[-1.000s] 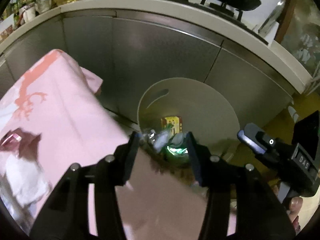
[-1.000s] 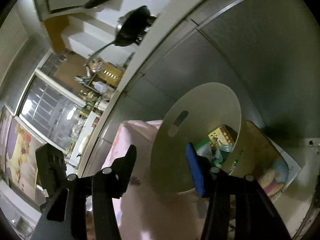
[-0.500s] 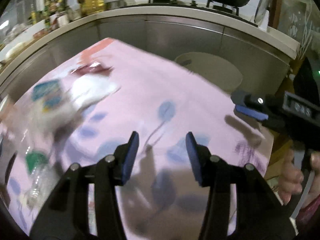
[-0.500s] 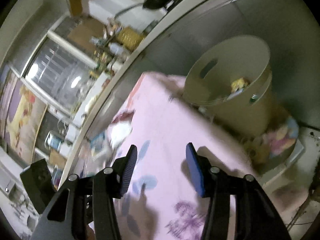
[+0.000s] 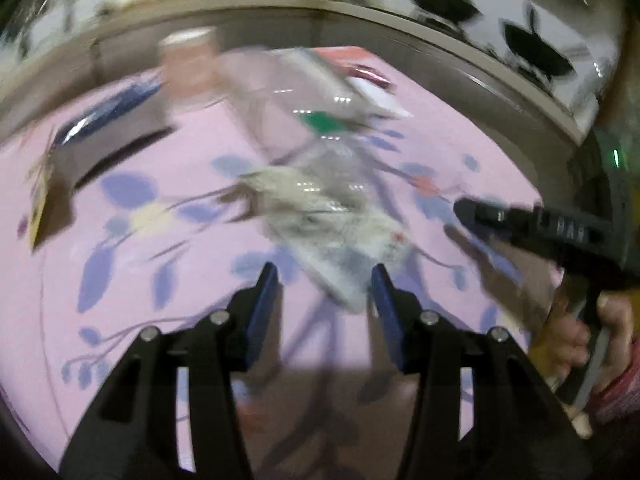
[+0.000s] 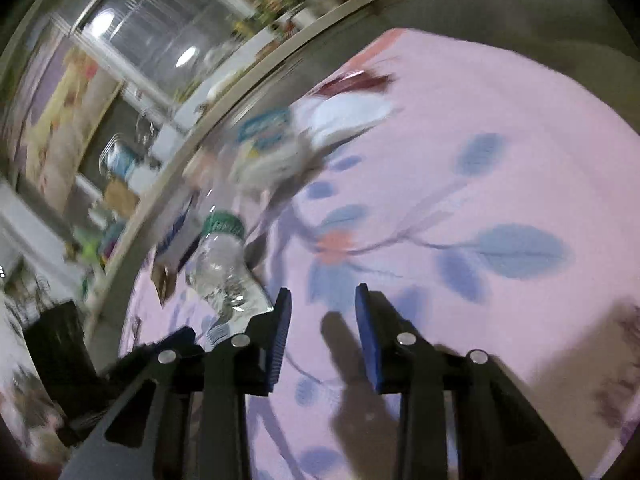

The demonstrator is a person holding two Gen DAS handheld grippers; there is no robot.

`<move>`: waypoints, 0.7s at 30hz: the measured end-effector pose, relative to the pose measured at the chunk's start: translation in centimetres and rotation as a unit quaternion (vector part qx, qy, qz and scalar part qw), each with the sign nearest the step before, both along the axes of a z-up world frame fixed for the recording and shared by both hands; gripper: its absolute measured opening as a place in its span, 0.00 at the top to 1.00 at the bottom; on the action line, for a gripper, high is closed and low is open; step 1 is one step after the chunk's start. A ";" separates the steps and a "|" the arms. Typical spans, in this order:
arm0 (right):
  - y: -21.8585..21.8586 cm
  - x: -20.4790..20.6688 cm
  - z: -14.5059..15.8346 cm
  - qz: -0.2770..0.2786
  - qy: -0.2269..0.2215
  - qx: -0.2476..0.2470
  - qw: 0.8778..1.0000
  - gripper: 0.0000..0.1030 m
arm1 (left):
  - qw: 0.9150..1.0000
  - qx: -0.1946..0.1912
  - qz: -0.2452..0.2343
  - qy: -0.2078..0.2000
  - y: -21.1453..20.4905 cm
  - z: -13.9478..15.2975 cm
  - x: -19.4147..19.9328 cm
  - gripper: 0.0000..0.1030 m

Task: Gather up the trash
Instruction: 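Move the left tool to the clear plastic bag while the right tool grasps the water bottle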

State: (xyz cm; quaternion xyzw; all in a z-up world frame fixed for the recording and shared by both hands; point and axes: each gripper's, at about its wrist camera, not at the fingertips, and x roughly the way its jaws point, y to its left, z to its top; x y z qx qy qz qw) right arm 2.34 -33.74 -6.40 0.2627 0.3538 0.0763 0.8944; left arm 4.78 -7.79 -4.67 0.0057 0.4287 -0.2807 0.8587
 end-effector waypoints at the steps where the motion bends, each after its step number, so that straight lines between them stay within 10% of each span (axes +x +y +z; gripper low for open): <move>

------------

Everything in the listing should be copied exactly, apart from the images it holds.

[Answer area]:
[-1.000s] 
[-1.000s] 
[-0.500s] 
[-0.500s] 
[+0.000s] 
[+0.000s] 

The demonstrator is a person holding two Gen DAS handheld grippers; there is no robot.

`<move>`: waypoints, 0.7s at 30hz: the measured end-effector pose, relative to the pose measured at the chunk's start: translation in centimetres and rotation as a unit quaternion (vector part qx, qy, qz and scalar part qw), each with the sign nearest the step before, both along the axes of a z-up world frame fixed for the recording and shared by both hands; gripper: its absolute measured opening as a place in its span, 0.00 at the top to 1.00 at the bottom; on the action line, for a gripper, high is closed and low is open; step 1 is one step after the chunk's start. A ";" separates the steps and a "|" the arms. Typical spans, in this order:
arm0 (right):
  - y: -21.8585..21.8586 cm
  - x: -20.4790..20.6688 cm
  - z: -14.5059..15.8346 cm
  - qz: -0.2770..0.2786
  - qy: -0.2269..0.2215
  - qx: -0.2476..0.2470
  - qw: 0.8778..1.0000
  - gripper: 0.0000..0.1030 m
arm1 (left):
  - qw: 0.9150..1.0000
  - qx: -0.1946..0.1912
  - qz: -0.2452..0.2343
  - qy: -0.2078..0.2000
  - y: -21.1453..20.4905 cm
  - z: -13.9478..15.2975 cm
  - x: -19.4147..19.9328 cm
  - gripper: 0.0000..0.1030 m

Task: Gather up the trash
Instruction: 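Move the left tool to the clear plastic bag while the right tool grasps the water bottle
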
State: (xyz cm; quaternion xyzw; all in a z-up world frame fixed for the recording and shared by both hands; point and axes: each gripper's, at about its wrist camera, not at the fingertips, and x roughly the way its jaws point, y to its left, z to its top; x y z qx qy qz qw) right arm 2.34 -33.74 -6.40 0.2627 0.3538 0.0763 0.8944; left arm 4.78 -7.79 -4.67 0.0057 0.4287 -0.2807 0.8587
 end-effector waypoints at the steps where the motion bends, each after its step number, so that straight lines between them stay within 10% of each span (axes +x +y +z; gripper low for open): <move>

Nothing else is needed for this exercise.